--- TASK ITEM ---
Take the lines of the data below from the very first through the line containing "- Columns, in" and output them exactly, pictures excluded.

▽

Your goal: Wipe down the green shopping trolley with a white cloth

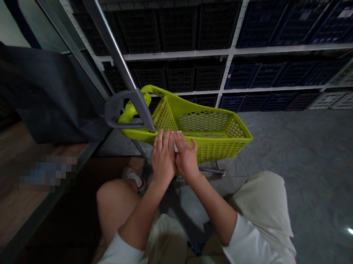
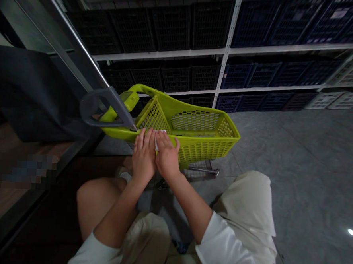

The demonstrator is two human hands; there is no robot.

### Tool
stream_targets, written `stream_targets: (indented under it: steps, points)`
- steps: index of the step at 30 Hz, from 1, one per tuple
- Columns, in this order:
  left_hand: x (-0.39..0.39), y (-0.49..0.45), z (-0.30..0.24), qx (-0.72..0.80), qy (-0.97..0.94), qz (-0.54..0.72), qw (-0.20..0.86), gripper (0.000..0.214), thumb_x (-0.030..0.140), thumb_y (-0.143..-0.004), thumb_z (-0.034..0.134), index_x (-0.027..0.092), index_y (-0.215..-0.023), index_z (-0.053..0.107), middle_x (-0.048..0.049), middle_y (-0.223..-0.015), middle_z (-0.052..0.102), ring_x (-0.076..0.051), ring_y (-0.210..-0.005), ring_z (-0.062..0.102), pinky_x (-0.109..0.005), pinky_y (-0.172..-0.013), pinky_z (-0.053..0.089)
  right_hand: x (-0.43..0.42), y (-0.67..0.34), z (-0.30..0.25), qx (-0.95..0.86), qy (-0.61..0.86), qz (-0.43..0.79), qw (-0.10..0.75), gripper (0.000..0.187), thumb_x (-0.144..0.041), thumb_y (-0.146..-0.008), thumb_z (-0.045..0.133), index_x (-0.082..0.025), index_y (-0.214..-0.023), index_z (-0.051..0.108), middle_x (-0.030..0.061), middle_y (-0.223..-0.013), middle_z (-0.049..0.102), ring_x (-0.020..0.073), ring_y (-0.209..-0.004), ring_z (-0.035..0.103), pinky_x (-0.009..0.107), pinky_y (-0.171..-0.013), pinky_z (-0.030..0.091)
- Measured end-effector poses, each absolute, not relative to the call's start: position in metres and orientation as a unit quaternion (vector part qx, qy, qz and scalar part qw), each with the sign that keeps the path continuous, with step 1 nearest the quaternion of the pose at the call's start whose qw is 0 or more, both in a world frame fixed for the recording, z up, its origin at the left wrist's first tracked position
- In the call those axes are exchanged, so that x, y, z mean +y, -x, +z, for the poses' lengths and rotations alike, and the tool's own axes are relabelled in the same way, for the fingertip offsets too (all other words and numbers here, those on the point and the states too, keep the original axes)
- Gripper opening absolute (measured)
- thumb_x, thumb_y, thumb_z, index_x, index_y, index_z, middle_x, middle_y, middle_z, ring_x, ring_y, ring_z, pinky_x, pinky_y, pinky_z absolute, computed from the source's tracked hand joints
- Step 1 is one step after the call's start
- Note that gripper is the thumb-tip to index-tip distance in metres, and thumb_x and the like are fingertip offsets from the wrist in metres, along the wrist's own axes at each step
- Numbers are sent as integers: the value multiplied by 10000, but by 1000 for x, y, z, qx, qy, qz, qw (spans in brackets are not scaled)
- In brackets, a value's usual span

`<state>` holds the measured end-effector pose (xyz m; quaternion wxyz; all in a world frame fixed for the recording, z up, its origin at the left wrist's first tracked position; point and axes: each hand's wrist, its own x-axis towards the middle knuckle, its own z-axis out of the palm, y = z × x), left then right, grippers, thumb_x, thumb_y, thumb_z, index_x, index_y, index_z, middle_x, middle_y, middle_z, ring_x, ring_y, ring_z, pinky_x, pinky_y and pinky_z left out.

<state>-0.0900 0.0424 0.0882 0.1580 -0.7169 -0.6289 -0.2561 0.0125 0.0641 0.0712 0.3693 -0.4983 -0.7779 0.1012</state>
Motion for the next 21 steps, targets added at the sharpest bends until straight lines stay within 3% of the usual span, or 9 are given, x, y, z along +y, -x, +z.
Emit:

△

--- RESULT FOR THIS TASK ---
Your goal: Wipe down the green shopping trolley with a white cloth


The demonstrator is two human hands; there is no robot.

### Tool
stream_targets, written `stream_targets: (indented under it: steps, points)`
- steps: index of the step at 30 Hz, from 1, one per tuple
- Columns, in this order:

Nothing more is needed to finish the exercise.